I don't care if you do or don't.  (That's generic "you", not just you, phoebe :) .)

What I care about is results.

I don't care if you take your barely-walking toddler gently by the hand and try to explain all sorts of logical reasons to him, why he should not run into the street or jab a fork into an electrical outlet.  Rather than swatting his well-padded, diapered butt, I mean.

I don't care, so long as it produces a toddler that will actually think twice before he pulls a trick like that again.  And, so doing, live.

I don't care if your discipline methods include no punishment at all, of any sort.  So long as you produce a well-rounded, confident, sociable, presentable child.

Unfortunately, going by what I've seen, neither the never-spank parents nor the always-whacking-away parents have much success.
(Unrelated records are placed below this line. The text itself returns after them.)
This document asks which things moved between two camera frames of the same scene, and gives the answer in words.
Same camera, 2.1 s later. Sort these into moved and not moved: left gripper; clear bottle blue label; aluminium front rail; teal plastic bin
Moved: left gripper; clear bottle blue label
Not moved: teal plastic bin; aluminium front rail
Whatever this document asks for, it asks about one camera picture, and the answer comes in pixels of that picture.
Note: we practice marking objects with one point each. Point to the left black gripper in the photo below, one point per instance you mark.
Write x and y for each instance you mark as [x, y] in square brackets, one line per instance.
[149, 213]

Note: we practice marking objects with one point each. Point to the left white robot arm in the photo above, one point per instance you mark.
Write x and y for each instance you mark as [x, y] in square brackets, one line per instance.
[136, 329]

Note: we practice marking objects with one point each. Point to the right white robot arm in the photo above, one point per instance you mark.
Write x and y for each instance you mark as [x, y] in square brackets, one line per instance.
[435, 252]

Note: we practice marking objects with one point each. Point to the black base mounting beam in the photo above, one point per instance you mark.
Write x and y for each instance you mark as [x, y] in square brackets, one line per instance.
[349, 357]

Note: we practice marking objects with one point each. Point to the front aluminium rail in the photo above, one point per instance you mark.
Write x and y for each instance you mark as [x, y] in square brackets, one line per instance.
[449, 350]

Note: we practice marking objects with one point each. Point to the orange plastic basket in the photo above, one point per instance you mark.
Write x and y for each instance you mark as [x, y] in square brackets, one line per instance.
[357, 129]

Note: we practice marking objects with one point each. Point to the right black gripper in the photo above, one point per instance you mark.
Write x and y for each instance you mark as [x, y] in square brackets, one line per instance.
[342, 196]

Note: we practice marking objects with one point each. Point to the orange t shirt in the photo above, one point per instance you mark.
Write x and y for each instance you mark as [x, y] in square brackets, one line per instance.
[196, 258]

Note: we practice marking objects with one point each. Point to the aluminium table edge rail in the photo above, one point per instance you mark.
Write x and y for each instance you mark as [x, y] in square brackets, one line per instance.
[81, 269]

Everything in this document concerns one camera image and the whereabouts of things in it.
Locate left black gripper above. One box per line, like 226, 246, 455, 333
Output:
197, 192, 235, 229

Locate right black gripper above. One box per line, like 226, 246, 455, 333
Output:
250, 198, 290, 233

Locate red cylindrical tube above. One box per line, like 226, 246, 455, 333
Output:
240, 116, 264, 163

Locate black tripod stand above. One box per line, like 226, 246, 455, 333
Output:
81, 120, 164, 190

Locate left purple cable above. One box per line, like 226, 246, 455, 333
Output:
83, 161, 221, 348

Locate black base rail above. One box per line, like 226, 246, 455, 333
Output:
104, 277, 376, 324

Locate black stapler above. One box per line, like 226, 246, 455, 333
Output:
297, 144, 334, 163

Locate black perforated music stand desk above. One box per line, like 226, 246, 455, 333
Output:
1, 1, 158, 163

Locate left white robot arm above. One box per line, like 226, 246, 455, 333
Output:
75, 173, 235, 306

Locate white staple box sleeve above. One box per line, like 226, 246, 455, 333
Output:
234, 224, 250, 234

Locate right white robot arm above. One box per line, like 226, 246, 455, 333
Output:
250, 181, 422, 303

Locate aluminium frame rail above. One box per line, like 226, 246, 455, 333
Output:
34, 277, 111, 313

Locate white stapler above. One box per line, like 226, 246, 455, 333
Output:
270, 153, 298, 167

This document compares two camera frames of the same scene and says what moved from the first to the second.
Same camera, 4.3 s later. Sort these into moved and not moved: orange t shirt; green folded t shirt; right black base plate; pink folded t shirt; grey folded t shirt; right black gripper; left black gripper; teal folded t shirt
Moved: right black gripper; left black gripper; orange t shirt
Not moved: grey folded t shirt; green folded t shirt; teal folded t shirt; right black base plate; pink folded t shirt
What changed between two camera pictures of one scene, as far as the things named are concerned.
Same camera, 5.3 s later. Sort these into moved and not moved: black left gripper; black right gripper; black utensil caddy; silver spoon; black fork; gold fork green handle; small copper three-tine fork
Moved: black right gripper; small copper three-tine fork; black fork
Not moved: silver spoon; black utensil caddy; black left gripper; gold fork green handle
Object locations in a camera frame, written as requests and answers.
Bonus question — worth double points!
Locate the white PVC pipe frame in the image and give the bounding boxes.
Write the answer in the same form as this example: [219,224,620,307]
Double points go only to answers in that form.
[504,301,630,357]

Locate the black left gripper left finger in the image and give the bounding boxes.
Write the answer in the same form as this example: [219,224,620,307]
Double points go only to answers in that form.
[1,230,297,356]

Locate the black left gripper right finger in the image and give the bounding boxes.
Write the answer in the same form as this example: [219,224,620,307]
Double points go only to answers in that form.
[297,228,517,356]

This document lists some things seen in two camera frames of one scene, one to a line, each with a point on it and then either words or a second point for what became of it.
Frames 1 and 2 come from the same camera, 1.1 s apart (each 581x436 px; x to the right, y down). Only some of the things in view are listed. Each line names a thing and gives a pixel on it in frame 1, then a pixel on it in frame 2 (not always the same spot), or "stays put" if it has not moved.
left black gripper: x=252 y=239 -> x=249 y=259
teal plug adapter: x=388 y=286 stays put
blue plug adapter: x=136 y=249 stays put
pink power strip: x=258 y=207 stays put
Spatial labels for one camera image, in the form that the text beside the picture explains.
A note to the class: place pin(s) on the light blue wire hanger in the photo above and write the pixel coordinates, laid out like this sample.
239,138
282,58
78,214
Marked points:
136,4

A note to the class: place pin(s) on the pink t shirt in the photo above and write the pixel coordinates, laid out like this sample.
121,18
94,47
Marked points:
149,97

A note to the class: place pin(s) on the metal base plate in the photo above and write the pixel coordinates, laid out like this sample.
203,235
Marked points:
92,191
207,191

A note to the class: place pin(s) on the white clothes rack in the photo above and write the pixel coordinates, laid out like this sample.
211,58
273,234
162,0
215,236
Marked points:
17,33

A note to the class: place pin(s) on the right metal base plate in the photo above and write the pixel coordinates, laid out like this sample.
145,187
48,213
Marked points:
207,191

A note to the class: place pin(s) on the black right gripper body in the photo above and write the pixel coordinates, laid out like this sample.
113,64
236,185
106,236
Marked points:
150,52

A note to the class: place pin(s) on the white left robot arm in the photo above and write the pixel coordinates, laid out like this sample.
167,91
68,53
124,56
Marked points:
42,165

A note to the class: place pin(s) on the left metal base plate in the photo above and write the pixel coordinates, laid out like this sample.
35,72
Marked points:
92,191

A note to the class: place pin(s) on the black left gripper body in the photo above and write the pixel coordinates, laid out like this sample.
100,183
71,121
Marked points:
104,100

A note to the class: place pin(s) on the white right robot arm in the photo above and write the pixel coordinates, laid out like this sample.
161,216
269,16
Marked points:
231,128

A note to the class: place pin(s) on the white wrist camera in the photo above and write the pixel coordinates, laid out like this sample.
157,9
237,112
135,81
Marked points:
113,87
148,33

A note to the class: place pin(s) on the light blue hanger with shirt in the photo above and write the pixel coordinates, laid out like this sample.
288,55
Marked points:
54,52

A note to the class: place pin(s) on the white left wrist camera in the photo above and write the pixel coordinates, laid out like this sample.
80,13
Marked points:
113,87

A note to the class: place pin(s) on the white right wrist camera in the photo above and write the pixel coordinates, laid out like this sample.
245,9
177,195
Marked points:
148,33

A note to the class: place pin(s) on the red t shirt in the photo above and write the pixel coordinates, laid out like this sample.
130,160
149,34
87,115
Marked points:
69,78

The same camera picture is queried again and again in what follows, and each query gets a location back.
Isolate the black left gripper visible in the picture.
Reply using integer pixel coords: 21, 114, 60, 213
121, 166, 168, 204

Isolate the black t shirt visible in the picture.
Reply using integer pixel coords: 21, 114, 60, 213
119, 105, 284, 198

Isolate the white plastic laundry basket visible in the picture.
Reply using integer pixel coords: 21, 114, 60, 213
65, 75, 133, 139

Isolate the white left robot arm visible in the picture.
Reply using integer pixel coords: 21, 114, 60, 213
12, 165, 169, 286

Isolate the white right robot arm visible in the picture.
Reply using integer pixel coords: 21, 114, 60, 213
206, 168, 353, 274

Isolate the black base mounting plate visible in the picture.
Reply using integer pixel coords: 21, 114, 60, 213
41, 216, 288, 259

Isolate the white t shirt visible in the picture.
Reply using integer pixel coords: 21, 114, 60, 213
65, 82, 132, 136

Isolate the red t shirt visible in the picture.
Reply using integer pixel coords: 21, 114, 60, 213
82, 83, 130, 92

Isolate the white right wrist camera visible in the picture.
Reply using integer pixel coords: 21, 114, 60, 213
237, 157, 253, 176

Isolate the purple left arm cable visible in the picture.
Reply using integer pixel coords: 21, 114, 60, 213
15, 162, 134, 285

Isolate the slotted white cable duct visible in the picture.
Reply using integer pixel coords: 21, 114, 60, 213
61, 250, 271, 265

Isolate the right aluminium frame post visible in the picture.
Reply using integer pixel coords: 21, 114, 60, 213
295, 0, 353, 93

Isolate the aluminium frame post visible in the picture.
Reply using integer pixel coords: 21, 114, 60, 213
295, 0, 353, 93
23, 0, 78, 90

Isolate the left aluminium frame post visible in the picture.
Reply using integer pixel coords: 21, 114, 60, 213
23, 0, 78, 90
But that's just what I've witnessed.

spot on: teach the heart.

BAH-BLAH

hit/spanked/beaten


Thats like saying the smartest kids are the ones who get good grades/eat well/sleep on their stomachs

These three shouldnt be together like that.

chosenone

Quote from: janine on Tue Oct 27, 2009 - 21:43:02
Nobody said you have to spank your child.
I don't care if you do or don't.  (That's generic "you", not just you, phoebe :) .)

What I care about is results.

I don't care if you take your barely-walking toddler gently by the hand and try to explain all sorts of logical reasons to him, why he should not run into the street or jab a fork into an electrical outlet.  Rather than swatting his well-padded, diapered butt, I mean.

I don't care, so long as it produces a toddler that will actually think twice before he pulls a trick like that again.  And, so doing, live.

I don't care if your discipline methods include no punishment at all, of any sort.  So long as you produce a well-rounded, confident, sociable, presentable child.

Unfortunately, going by what I've seen, neither the never-spank parents nor the always-whacking-away parents have much success.

But that's just what I've witnessed.

I agree Janine, and I have actually seen some lovely kids who are rarely if ever hit or  spanked.I have babysat for about 20 different families in the last 15 years or so as well as bought up three of my own so have seen lots of different forms of discipline used and the results. Kids whose parents are consistant, loving, firm but not violent (ie dont hit their kids) have great and lovely kids generally.